**Exercise**
State how many lines in the records below include the word "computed". Give nothing but that number.
───
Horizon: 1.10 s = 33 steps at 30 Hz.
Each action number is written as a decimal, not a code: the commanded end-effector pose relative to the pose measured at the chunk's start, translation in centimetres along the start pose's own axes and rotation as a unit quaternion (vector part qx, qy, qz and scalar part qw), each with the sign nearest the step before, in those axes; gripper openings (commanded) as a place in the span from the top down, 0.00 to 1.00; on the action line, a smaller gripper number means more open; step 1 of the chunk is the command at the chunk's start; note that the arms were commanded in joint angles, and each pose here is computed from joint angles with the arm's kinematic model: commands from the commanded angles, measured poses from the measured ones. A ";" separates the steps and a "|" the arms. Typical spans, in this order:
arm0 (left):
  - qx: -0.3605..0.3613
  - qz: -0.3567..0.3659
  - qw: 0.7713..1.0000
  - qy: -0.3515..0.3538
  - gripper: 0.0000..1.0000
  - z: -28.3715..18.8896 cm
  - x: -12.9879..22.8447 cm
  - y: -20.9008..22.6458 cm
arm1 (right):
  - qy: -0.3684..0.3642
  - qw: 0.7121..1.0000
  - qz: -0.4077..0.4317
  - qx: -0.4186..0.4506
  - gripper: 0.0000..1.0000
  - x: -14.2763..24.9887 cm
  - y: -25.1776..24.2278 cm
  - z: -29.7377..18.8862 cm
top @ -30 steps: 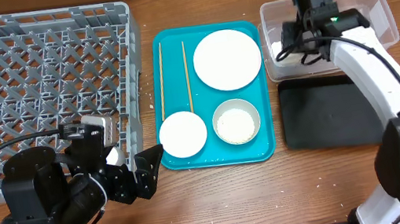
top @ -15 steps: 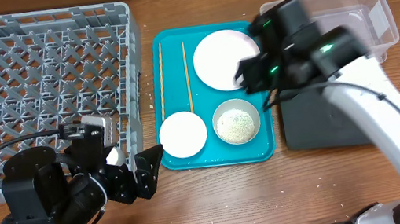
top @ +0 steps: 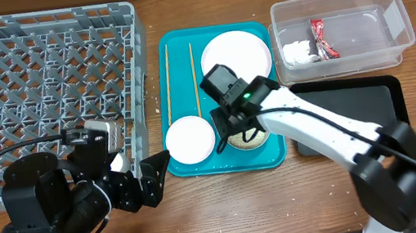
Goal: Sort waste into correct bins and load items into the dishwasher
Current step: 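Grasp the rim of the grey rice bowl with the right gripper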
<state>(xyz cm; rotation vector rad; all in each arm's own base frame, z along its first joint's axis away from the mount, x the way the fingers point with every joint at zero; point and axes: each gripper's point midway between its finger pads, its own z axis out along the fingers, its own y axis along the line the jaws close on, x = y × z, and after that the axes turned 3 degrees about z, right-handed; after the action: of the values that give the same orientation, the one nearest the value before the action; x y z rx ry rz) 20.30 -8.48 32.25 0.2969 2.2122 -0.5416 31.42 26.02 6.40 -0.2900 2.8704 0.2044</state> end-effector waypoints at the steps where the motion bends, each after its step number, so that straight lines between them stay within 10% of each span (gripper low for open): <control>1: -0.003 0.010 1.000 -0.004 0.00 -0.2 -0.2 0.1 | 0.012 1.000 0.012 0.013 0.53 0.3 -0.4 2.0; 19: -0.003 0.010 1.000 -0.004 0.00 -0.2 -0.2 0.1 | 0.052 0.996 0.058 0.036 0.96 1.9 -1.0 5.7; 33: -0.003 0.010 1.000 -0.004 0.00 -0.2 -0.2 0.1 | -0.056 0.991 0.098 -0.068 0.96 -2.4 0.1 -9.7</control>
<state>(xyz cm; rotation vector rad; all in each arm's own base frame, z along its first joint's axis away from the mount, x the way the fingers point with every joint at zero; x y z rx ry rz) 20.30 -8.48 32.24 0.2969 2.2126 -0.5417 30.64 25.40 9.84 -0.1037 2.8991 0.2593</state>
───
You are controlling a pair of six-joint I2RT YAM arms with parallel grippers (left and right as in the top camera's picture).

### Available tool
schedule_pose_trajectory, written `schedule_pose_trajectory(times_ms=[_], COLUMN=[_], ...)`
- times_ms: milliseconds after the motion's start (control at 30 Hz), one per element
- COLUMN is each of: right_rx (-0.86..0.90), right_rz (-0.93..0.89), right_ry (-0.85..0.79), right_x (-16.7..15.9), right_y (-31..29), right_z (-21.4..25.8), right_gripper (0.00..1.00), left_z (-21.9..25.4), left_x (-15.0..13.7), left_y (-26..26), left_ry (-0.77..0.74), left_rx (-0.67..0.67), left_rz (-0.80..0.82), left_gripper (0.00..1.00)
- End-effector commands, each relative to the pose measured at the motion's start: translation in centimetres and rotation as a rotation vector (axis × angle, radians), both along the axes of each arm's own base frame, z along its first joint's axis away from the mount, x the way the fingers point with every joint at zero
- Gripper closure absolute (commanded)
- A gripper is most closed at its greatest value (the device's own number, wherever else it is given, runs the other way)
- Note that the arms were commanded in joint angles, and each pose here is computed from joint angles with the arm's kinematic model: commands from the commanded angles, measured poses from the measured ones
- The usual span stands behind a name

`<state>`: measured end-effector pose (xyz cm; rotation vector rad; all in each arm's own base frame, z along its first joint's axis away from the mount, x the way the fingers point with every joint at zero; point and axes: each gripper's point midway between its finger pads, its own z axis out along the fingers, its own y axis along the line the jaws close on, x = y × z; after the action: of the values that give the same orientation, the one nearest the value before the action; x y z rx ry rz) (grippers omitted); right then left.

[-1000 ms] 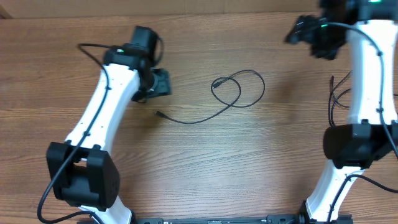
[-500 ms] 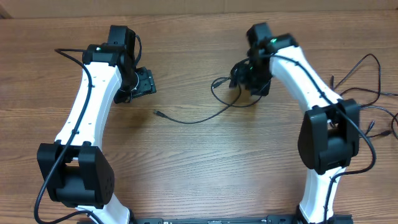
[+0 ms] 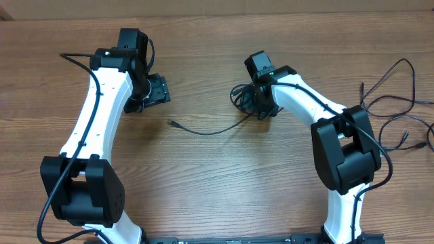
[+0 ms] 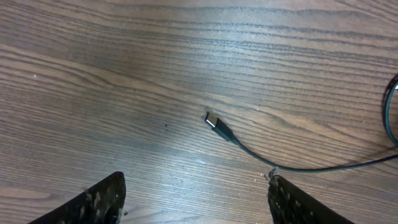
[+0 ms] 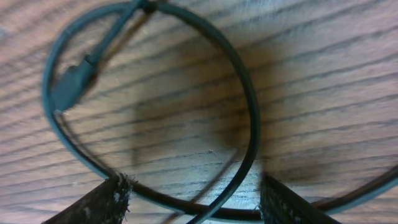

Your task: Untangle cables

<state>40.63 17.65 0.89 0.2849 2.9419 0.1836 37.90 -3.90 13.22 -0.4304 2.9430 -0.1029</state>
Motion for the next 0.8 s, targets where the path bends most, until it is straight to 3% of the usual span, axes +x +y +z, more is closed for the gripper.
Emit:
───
**Output of the task**
2